New workshop prepares high school students to be Data Scientists

By Brian Bevirt
07/12/2015 - 12:00am

Simply stated, data science and data analytics extract knowledge from data. CISL’s first “Data Analytics Bootcamp for High School Students” was an opportunity for 10 Boulder high school sophomores and juniors to learn about being a Data Scientist, a new kind of job that has grown with the internet and digital information. This five-day activity for high school sophomores and juniors from the Boulder Valley School District was held 22–26 June 2015 at NCAR’s Mesa Lab facility in Boulder.

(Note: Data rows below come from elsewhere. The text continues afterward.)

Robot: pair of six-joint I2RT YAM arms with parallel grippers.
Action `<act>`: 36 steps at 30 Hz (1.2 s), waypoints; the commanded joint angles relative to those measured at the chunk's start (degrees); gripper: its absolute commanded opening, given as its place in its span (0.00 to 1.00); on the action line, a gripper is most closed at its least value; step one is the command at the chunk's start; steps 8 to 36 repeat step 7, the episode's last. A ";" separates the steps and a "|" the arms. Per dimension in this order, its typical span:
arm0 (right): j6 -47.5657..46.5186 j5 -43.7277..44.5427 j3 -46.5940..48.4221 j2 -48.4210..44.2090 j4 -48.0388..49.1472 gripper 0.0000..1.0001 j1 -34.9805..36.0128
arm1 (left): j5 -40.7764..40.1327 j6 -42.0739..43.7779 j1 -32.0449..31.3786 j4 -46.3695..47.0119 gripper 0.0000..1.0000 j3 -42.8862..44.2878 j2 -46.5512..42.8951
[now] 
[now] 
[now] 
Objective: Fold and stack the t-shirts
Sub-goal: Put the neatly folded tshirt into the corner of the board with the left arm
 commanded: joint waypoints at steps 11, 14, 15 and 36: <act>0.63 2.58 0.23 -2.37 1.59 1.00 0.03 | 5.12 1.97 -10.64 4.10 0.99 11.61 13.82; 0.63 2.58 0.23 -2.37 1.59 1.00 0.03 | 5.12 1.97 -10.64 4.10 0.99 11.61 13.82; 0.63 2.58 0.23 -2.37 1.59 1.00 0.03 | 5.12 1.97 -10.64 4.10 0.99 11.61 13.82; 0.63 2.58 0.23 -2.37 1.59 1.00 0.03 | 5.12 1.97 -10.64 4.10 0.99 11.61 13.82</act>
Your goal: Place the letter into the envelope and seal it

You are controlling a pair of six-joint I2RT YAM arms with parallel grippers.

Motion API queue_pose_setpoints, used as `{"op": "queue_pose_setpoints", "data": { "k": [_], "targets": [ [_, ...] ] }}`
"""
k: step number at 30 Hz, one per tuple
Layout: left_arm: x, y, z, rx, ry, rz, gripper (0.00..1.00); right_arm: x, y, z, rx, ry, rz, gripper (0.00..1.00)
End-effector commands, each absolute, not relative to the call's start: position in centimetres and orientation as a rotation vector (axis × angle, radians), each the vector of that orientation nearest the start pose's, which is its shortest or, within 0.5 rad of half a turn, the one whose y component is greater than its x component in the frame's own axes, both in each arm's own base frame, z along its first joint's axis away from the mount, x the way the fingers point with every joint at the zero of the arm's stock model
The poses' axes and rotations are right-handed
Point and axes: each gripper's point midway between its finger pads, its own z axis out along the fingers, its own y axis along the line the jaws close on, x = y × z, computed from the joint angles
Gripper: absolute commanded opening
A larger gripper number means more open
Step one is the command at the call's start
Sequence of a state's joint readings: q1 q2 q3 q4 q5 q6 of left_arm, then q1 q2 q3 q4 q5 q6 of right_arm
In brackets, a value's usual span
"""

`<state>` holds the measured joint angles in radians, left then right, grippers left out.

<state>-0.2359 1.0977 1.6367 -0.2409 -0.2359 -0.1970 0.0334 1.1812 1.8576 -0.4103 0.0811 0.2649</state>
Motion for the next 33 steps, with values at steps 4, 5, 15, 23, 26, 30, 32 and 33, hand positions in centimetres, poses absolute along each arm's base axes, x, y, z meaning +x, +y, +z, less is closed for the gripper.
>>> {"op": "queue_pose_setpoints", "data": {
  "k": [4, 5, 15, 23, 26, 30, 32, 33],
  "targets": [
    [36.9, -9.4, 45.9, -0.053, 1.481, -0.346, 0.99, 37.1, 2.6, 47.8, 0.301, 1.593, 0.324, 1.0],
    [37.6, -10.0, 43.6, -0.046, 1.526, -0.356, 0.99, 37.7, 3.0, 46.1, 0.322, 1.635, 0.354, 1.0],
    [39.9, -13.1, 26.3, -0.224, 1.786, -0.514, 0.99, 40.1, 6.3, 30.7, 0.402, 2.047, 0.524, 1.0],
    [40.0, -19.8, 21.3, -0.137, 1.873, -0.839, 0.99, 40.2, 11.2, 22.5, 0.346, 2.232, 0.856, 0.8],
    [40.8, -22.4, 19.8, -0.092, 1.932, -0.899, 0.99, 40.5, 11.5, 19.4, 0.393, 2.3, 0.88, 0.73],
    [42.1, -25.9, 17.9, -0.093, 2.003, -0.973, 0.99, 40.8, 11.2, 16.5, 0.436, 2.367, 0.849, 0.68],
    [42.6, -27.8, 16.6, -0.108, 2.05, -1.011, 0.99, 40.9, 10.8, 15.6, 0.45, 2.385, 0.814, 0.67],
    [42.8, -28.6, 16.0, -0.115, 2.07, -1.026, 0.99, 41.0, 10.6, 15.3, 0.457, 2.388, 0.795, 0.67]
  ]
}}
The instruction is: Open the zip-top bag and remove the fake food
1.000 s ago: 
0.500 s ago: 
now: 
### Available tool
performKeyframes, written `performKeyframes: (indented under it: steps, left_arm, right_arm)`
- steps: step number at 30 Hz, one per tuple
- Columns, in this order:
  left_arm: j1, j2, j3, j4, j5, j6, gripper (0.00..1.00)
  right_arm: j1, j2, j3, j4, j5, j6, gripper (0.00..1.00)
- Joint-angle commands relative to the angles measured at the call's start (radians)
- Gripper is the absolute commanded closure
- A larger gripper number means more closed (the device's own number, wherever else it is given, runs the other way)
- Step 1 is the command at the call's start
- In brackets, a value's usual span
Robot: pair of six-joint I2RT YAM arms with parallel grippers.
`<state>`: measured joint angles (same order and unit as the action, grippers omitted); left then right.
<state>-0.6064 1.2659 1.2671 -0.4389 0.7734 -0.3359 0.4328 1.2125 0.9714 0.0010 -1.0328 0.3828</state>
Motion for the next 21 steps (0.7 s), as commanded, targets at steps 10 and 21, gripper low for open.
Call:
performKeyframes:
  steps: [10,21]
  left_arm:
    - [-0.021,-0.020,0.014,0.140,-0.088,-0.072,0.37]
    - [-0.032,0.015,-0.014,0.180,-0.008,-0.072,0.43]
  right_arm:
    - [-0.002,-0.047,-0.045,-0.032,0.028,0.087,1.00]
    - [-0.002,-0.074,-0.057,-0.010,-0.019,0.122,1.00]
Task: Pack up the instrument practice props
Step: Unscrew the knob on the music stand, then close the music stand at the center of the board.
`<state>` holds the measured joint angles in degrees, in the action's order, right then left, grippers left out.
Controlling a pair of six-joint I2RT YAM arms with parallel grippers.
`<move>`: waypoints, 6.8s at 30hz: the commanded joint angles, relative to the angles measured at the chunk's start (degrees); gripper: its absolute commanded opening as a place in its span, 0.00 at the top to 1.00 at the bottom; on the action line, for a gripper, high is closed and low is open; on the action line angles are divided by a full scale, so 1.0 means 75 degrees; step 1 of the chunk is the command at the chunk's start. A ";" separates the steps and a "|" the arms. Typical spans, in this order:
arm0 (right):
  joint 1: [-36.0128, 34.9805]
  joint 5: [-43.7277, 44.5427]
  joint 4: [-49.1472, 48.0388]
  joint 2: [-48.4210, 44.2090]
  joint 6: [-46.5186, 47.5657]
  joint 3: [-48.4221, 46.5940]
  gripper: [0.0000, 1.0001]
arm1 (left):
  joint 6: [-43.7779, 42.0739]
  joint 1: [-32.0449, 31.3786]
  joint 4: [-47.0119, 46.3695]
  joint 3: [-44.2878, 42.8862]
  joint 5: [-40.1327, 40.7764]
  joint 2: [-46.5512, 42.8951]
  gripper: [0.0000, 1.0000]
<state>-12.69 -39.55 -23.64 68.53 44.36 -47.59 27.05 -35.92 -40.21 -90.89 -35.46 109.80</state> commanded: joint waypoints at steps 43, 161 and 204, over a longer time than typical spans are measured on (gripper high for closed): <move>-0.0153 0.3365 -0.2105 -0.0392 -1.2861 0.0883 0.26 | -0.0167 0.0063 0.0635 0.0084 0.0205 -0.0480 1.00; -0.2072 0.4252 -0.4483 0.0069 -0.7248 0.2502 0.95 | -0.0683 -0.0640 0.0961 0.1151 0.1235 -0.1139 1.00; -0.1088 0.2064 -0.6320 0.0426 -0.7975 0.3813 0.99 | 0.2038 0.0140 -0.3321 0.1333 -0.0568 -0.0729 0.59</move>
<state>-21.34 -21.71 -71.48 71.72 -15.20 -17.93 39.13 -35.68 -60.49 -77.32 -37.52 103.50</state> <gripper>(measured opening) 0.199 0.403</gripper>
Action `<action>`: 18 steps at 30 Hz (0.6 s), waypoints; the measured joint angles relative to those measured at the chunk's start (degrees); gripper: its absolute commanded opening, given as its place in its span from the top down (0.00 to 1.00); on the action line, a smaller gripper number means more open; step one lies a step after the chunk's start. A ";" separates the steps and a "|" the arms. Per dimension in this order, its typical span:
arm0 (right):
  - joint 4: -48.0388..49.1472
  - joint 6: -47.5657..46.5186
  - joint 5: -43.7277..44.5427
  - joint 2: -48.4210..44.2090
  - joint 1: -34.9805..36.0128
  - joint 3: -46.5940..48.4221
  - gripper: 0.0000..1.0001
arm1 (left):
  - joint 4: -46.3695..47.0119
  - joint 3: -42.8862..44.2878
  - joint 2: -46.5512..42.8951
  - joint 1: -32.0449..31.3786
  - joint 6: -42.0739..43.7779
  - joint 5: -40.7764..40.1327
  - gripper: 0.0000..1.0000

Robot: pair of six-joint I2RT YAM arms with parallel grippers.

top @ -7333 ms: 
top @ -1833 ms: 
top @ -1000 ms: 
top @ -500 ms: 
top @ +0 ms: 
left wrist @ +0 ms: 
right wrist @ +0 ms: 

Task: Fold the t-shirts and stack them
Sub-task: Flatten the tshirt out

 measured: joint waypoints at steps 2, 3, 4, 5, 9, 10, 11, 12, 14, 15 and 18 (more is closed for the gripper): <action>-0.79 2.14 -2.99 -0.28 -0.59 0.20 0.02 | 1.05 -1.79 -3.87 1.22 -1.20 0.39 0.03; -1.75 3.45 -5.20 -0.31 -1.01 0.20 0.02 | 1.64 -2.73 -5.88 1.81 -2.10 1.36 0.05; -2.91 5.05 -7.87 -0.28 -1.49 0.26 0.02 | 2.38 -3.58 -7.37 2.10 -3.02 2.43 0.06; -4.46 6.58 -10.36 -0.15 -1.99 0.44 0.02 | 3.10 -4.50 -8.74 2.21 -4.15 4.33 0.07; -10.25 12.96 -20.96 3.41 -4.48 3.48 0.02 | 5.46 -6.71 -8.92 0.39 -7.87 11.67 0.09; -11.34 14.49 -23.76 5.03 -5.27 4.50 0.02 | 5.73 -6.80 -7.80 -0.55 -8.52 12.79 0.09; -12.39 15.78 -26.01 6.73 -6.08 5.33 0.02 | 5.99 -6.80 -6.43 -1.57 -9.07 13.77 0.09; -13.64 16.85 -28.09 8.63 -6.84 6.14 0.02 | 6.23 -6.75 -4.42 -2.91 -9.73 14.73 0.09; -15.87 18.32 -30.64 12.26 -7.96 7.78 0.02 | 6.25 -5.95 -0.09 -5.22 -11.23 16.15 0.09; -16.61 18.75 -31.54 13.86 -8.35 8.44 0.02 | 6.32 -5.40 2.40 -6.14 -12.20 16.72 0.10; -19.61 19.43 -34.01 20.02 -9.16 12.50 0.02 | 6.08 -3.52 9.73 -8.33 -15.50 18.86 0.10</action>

Dorit Hammerling guides two students
Dorit Hammerling (standing), lead organizer and developer of the workshop stated, “Data analytics might sound scary at first to young people, but by approaching the field using data sets and problems that are both interesting and practical, this effort is designed to attract new talent to the discipline by providing hands-on experience for young people interested in pursuing careers involving scientific data analysis.” Photo by Brian Bevirt, CISL

Demand for data scientists continues to increase as the Big Data era produces data in varieties and volumes far exceeding anything scientists and engineers have ever had to manage before. Effective data analysis – using data to answer practical questions – underpins decision making in many fields and is the power behind many of the most successful web enterprises including Google, Facebook, Amazon, and Orbitz. For NCAR researchers, effective data analysis also promises to unlock more scientific information from observations and numerical simulations in the geosciences. This bootcamp introduced data analysis concepts by presenting exercises using real data applied to real-life situations. Some of the examples covered concepts in climate, but others were just fun, for example analyzing the performances of basketball players and pricing used cars.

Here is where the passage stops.